(What you need to do):
The result should be the listing below, restated exactly, with its pictures left out.

(Source material):

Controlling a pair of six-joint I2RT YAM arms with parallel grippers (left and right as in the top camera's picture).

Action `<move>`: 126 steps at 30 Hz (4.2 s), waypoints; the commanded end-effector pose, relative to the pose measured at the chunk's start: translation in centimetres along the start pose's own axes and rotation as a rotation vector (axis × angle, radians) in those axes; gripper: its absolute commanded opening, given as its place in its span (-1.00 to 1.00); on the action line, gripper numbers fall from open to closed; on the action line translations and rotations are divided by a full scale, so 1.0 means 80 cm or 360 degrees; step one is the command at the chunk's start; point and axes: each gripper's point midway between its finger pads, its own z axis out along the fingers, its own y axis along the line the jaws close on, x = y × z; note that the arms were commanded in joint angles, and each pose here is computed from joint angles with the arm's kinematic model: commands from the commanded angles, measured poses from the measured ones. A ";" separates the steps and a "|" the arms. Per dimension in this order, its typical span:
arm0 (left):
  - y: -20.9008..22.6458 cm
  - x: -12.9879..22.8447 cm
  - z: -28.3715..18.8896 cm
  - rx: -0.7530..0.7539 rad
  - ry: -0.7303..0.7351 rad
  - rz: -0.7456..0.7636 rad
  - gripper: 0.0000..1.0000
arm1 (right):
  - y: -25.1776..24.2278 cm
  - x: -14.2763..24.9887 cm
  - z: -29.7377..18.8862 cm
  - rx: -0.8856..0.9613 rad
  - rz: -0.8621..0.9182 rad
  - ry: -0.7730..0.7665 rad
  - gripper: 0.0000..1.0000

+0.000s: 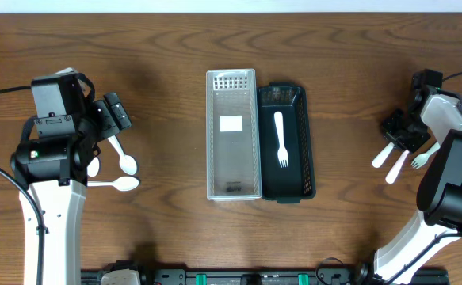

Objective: Pack container
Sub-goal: 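Return the right gripper to the cutlery and grasp another white fork, then move the fork into the black basket and open the right gripper, then move the right gripper back and grasp the white spoon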

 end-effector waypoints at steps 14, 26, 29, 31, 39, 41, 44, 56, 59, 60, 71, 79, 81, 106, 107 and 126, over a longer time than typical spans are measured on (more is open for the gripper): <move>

(Expected answer):
Controlling a pair of six-joint I2RT YAM arms with parallel grippers (left and right as in the top camera's picture).

Action `<move>`: 126 steps at 30 Hz (4.2 s), waypoints; the commanded end-effector pose, relative to the pose measured at the chunk's start: translation in centimetres along the start pose's own axes and rotation as a rotation vector (axis × angle, radians) in those axes; gripper: its absolute commanded opening, given as its place in its span (-1.00 to 1.00); on the action line, gripper numbers fall from open to closed; on the action line translations and rotations are divided by a full scale, so 1.0 means 80 cm or 360 degrees; step one is the command at the chunk's start; point and axes: each gripper's point midway between its finger pads, its own z axis out along the fingers, its own y axis along the line the jaws close on, x = y × z; note that the arms were commanded in joint angles, and each pose here is computed from joint angles with the arm's kinematic model: commands from the commanded angles, measured poses from the measured ones. A ";" separates the steps and a "|" the arms. Per dimension in this order, its typical span:
arm0 (left):
  - y: -20.9008..22.6458 cm
  - x: -12.9879..22.8447 cm
  - z: -28.3715..18.8896 cm
  - rx: -0.7530..0.7539 rad
  - ry: -0.7303..0.7351 rad
  - rz: -0.7456..0.7636 rad
  - gripper: 0.0000..1.0000
arm1 (right):
  - y: -25.1776..24.2278 cm
  - x: -14.2763..24.9887 cm
  - z: -29.7377..18.8862 cm
  - rx: -0.8856..0.9613 rad
  - rz: -0.8621..0.9182 rad
  - ry: -0.7730..0.7665 rad
  - gripper: 0.0000..1.0000

+0.000s: 

Objective: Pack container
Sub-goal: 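Return the right gripper to the cutlery and grasp another white fork, then move the fork into the black basket and open the right gripper, then move the right gripper back and grasp the white spoon
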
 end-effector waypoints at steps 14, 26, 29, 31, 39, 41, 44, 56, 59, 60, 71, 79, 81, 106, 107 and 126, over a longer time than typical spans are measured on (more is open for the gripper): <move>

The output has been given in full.